[[ RECORDS FOR THE EXERCISE open ]]
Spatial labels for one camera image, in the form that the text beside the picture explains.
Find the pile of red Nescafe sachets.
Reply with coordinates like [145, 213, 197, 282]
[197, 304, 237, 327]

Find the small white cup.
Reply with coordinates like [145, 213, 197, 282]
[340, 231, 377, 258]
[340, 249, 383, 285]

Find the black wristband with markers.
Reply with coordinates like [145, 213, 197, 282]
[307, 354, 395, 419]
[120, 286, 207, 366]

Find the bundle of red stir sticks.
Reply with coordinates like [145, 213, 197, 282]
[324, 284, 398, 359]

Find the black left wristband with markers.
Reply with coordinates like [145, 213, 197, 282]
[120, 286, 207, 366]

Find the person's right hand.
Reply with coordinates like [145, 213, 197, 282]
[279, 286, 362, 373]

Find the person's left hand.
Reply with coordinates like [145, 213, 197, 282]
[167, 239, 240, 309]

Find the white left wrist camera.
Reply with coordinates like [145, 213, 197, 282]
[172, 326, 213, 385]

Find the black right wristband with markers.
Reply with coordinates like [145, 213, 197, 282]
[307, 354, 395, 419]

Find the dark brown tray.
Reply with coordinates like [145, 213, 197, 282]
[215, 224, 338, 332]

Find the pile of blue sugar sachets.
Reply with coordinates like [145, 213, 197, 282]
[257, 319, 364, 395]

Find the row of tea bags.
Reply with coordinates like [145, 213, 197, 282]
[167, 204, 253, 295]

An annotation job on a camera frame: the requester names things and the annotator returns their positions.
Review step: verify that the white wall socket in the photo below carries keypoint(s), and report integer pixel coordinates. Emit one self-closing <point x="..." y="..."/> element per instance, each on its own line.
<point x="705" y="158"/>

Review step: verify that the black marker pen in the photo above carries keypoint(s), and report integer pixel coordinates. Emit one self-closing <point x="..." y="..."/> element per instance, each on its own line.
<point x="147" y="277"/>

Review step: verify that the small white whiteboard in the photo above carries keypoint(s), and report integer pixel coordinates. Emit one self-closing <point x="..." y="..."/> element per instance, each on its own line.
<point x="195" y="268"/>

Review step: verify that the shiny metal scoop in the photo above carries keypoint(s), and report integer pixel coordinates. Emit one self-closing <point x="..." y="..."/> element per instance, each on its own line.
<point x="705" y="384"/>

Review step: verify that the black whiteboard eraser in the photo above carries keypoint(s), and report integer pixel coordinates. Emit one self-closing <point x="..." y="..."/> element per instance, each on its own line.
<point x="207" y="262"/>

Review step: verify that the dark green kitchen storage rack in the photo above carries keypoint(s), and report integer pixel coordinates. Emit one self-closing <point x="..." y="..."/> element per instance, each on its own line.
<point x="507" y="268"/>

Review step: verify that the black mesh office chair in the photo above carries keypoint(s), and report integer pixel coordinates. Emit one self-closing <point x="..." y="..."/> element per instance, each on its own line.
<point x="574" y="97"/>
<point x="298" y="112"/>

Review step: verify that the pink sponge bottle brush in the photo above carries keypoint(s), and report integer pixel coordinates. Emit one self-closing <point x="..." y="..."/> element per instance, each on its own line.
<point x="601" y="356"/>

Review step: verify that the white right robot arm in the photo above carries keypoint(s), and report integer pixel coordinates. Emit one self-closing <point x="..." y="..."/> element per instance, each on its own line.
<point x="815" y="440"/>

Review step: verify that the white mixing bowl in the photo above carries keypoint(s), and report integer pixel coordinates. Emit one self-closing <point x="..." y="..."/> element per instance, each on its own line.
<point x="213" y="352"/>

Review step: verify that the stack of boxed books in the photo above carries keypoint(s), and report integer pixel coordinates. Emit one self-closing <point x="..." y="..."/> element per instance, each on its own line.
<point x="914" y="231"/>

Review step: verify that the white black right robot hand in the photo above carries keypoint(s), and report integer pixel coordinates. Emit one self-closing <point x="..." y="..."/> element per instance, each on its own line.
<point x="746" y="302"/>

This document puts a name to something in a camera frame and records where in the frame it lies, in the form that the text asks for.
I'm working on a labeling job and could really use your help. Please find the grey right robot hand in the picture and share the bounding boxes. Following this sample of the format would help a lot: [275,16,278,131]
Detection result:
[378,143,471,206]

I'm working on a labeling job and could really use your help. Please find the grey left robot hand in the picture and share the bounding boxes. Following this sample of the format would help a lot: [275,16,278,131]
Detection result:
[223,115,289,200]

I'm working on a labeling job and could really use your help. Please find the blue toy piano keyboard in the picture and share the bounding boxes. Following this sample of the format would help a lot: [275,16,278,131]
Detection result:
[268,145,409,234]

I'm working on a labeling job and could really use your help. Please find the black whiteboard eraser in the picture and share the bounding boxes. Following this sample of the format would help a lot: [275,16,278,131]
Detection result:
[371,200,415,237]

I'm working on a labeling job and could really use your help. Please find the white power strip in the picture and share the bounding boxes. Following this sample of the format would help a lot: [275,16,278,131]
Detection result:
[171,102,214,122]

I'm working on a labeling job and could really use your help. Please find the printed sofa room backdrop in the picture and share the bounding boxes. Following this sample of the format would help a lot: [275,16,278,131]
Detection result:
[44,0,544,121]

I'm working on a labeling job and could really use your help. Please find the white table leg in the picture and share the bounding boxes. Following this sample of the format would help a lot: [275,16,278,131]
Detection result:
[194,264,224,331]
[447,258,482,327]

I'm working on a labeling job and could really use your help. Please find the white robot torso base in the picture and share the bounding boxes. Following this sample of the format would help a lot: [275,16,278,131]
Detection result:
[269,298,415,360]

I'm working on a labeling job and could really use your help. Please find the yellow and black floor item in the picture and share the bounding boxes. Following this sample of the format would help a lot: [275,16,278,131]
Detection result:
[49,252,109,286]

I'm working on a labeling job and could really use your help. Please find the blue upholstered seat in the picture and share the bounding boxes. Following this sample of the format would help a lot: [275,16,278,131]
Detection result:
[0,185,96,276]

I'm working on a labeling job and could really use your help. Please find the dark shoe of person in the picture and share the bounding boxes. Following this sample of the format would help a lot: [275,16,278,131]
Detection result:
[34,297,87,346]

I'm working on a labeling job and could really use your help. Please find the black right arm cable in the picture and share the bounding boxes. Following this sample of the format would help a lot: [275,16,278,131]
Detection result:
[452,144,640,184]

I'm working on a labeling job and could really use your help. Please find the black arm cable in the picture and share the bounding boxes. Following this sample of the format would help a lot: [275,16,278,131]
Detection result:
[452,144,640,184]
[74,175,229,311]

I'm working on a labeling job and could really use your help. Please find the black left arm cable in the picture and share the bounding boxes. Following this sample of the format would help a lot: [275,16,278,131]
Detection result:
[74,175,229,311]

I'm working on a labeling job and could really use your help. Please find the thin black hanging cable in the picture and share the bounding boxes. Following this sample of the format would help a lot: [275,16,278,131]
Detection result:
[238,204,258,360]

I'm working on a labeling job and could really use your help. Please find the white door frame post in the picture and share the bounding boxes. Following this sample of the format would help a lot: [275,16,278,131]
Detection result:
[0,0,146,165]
[[ RECORDS FOR THE EXERCISE closed ]]
- [EXERCISE INSTRUCTIONS]:
Take the lines above and retype all of them exactly.

- [RESPONSE AREA]:
Spatial labels for one camera image, in the form that the text beside the picture explains.
Find the pile of red Nescafe sachets.
Reply with coordinates like [145, 213, 197, 282]
[197, 304, 237, 327]

Find the small white cup.
Reply with coordinates like [145, 213, 197, 282]
[340, 231, 377, 258]
[340, 249, 383, 285]

Find the black wristband with markers.
Reply with coordinates like [145, 213, 197, 282]
[307, 354, 395, 419]
[120, 286, 207, 366]

Find the bundle of red stir sticks.
Reply with coordinates like [145, 213, 197, 282]
[324, 284, 398, 359]

Find the black left wristband with markers.
Reply with coordinates like [145, 213, 197, 282]
[120, 286, 207, 366]

Find the person's right hand.
Reply with coordinates like [145, 213, 197, 282]
[279, 286, 362, 373]

Find the person's left hand.
Reply with coordinates like [145, 213, 197, 282]
[167, 239, 240, 309]

Find the white left wrist camera.
Reply with coordinates like [145, 213, 197, 282]
[172, 326, 213, 385]

Find the black right wristband with markers.
Reply with coordinates like [145, 213, 197, 282]
[307, 354, 395, 419]

Find the dark brown tray.
Reply with coordinates like [145, 213, 197, 282]
[215, 224, 338, 332]

Find the pile of blue sugar sachets.
Reply with coordinates like [145, 213, 197, 282]
[257, 319, 364, 395]

Find the row of tea bags.
Reply with coordinates like [145, 213, 197, 282]
[167, 204, 253, 295]

An annotation job on a camera frame: the requester names things and the annotator returns their positions.
Review step: verify that the white wall socket in the photo below carries keypoint(s), and report integer pixel coordinates. Emit one self-closing <point x="..." y="..."/> element per instance, each on its own line.
<point x="705" y="158"/>

Review step: verify that the black marker pen in the photo above carries keypoint(s), and report integer pixel coordinates. Emit one self-closing <point x="..." y="..."/> element per instance, each on its own line.
<point x="147" y="277"/>

Review step: verify that the small white whiteboard in the photo above carries keypoint(s), and report integer pixel coordinates. Emit one self-closing <point x="..." y="..."/> element per instance, each on its own line.
<point x="195" y="268"/>

Review step: verify that the shiny metal scoop in the photo above carries keypoint(s), and report integer pixel coordinates. Emit one self-closing <point x="..." y="..."/> element per instance, each on its own line.
<point x="705" y="384"/>

Review step: verify that the black whiteboard eraser in the photo above carries keypoint(s), and report integer pixel coordinates. Emit one self-closing <point x="..." y="..."/> element per instance, each on its own line.
<point x="207" y="262"/>

Review step: verify that the dark green kitchen storage rack in the photo above carries keypoint(s), and report integer pixel coordinates. Emit one self-closing <point x="..." y="..."/> element per instance, each on its own line.
<point x="507" y="268"/>

Review step: verify that the black mesh office chair in the photo above carries keypoint(s), and report integer pixel coordinates. Emit one self-closing <point x="..." y="..."/> element per instance, each on its own line.
<point x="574" y="97"/>
<point x="298" y="112"/>

Review step: verify that the pink sponge bottle brush in the photo above carries keypoint(s), and report integer pixel coordinates. Emit one self-closing <point x="..." y="..."/> element per instance, each on its own line.
<point x="601" y="356"/>

Review step: verify that the white right robot arm in the photo above carries keypoint(s), and report integer pixel coordinates. Emit one self-closing <point x="..." y="..."/> element per instance, each on its own line.
<point x="815" y="440"/>

Review step: verify that the white mixing bowl in the photo above carries keypoint(s), and report integer pixel coordinates. Emit one self-closing <point x="..." y="..."/> element per instance, each on its own line.
<point x="213" y="352"/>

Review step: verify that the stack of boxed books in the photo above carries keypoint(s), and report integer pixel coordinates. Emit one self-closing <point x="..." y="..."/> element per instance, each on its own line.
<point x="914" y="231"/>

Review step: verify that the white black right robot hand in the photo above carries keypoint(s), and report integer pixel coordinates. Emit one self-closing <point x="..." y="..."/> element per instance, each on its own line.
<point x="746" y="302"/>

This document puts a name to something in a camera frame and records where in the frame it lies, in the form that the text asks for.
I'm working on a labeling job and could really use your help. Please find the grey right robot hand in the picture and share the bounding boxes. Following this sample of the format would help a lot: [275,16,278,131]
Detection result:
[378,143,471,206]

I'm working on a labeling job and could really use your help. Please find the grey left robot hand in the picture and share the bounding boxes. Following this sample of the format would help a lot: [275,16,278,131]
Detection result:
[223,115,289,200]

I'm working on a labeling job and could really use your help. Please find the blue toy piano keyboard in the picture and share the bounding boxes. Following this sample of the format would help a lot: [275,16,278,131]
Detection result:
[268,145,409,234]

I'm working on a labeling job and could really use your help. Please find the black whiteboard eraser in the picture and share the bounding boxes. Following this sample of the format would help a lot: [275,16,278,131]
Detection result:
[371,200,415,237]

I'm working on a labeling job and could really use your help. Please find the white power strip in the picture and share the bounding boxes. Following this sample of the format would help a lot: [275,16,278,131]
Detection result:
[171,102,214,122]

I'm working on a labeling job and could really use your help. Please find the printed sofa room backdrop in the picture and share the bounding boxes. Following this sample of the format would help a lot: [275,16,278,131]
Detection result:
[44,0,544,121]

I'm working on a labeling job and could really use your help. Please find the white table leg in the picture and share the bounding boxes. Following this sample of the format would help a lot: [275,16,278,131]
Detection result:
[194,264,224,331]
[447,258,482,327]

I'm working on a labeling job and could really use your help. Please find the white robot torso base in the picture and share the bounding boxes. Following this sample of the format would help a lot: [275,16,278,131]
Detection result:
[269,298,415,360]

I'm working on a labeling job and could really use your help. Please find the yellow and black floor item in the picture and share the bounding boxes. Following this sample of the format would help a lot: [275,16,278,131]
Detection result:
[49,252,109,286]

I'm working on a labeling job and could really use your help. Please find the blue upholstered seat in the picture and share the bounding boxes. Following this sample of the format would help a lot: [275,16,278,131]
Detection result:
[0,185,96,276]

I'm working on a labeling job and could really use your help. Please find the dark shoe of person in the picture and share the bounding boxes. Following this sample of the format would help a lot: [275,16,278,131]
Detection result:
[34,297,87,346]

I'm working on a labeling job and could really use your help. Please find the black right arm cable in the picture and share the bounding boxes. Following this sample of the format would help a lot: [275,16,278,131]
Detection result:
[452,144,640,184]

I'm working on a labeling job and could really use your help. Please find the black arm cable in the picture and share the bounding boxes. Following this sample of the format would help a lot: [275,16,278,131]
Detection result:
[452,144,640,184]
[74,175,229,311]

I'm working on a labeling job and could really use your help. Please find the black left arm cable in the picture and share the bounding boxes. Following this sample of the format would help a lot: [275,16,278,131]
Detection result:
[74,175,229,311]

I'm working on a labeling job and could really use your help. Please find the thin black hanging cable in the picture and share the bounding boxes. Following this sample of the format would help a lot: [275,16,278,131]
Detection result:
[238,204,258,360]

I'm working on a labeling job and could really use your help. Please find the white door frame post in the picture and share the bounding boxes. Following this sample of the format would help a lot: [275,16,278,131]
Detection result:
[0,0,146,165]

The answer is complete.